### EXERCISE REQUIREMENTS
Look for the line that has "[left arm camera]" in the material below; please repeat it and every line after it, exactly, up to and including the line that has "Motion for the", and nothing else.
BEGIN
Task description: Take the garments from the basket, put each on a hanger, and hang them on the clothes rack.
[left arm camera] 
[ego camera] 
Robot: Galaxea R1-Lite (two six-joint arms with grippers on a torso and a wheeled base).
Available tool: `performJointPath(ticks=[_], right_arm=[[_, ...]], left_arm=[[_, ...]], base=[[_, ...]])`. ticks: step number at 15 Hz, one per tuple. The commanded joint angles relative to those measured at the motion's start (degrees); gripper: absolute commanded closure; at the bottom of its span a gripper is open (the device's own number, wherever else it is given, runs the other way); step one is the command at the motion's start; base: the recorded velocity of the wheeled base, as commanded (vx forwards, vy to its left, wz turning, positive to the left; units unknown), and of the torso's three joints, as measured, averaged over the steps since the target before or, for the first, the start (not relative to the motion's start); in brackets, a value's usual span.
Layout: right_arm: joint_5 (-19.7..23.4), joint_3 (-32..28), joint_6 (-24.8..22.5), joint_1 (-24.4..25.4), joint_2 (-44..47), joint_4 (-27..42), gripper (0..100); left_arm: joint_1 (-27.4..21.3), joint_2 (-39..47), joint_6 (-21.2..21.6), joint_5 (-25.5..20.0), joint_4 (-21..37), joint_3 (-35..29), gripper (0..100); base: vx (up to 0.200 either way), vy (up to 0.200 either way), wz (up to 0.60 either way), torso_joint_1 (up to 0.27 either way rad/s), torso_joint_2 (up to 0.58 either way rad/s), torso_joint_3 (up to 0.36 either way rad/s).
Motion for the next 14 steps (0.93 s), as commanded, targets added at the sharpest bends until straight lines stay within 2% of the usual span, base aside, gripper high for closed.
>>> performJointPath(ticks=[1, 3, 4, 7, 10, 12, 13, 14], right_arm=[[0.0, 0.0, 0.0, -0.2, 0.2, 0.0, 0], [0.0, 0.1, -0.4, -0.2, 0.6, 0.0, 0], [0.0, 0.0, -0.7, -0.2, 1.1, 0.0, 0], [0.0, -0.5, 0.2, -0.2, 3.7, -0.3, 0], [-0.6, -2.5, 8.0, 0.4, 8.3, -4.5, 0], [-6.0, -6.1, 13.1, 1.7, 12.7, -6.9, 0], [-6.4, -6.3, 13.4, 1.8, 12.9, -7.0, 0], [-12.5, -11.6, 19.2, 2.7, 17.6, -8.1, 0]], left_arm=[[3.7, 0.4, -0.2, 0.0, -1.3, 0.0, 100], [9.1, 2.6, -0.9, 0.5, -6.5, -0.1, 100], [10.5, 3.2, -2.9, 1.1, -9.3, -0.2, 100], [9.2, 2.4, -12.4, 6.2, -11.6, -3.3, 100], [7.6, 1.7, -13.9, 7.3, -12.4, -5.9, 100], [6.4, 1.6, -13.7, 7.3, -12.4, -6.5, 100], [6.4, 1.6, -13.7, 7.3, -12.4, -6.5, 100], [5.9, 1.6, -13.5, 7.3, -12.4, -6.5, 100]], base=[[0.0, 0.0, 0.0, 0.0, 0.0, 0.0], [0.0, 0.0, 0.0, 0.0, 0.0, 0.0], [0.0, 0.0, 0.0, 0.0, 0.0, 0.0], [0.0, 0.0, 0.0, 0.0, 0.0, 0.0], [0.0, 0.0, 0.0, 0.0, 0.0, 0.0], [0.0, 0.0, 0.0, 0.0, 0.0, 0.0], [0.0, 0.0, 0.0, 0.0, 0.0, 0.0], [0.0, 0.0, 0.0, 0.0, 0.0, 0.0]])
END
### OUTPUT OF THE EXERCISE
[left arm camera] 
[ego camera] 
Robot: Galaxea R1-Lite (two six-joint arms with grippers on a torso and a wheeled base).
Available tool: `performJointPath(ticks=[_], right_arm=[[_, ...]], left_arm=[[_, ...]], base=[[_, ...]])`. ticks: step number at 15 Hz, one per tuple. The commanded joint angles relative to those measured at the motion's start (degrees); gripper: absolute commanded closure; at the bottom of its span a gripper is open (the device's own number, wherever else it is given, runs the other way); step one is the command at the motion's start; base: the recorded velocity of the wheeled base, as commanded (vx forwards, vy to its left, wz turning, positive to the left; units unknown), and of the torso's three joints, as measured, averaged over the steps since the target before or, for the first, the start (not relative to the motion's start); in brackets, a value's usual span.
Layout: right_arm: joint_5 (-19.7..23.4), joint_3 (-32..28), joint_6 (-24.8..22.5), joint_1 (-24.4..25.4), joint_2 (-44..47), joint_4 (-27..42), gripper (0..100); left_arm: joint_1 (-27.4..21.3), joint_2 (-39..47), joint_6 (-21.2..21.6), joint_5 (-25.5..20.0), joint_4 (-21..37), joint_3 (-35..29), gripper (0..100); base: vx (up to 0.200 either way), vy (up to 0.200 either way), wz (up to 0.60 either way), torso_joint_1 (up to 0.27 either way rad/s), torso_joint_2 (up to 0.58 either way rad/s), torso_joint_3 (up to 0.36 either way rad/s).
Motion for the next 14 steps (0.93 s), as commanded, targets added at the sharpest bends until straight lines stay within 2% of the usual span, base aside, gripper high for closed.

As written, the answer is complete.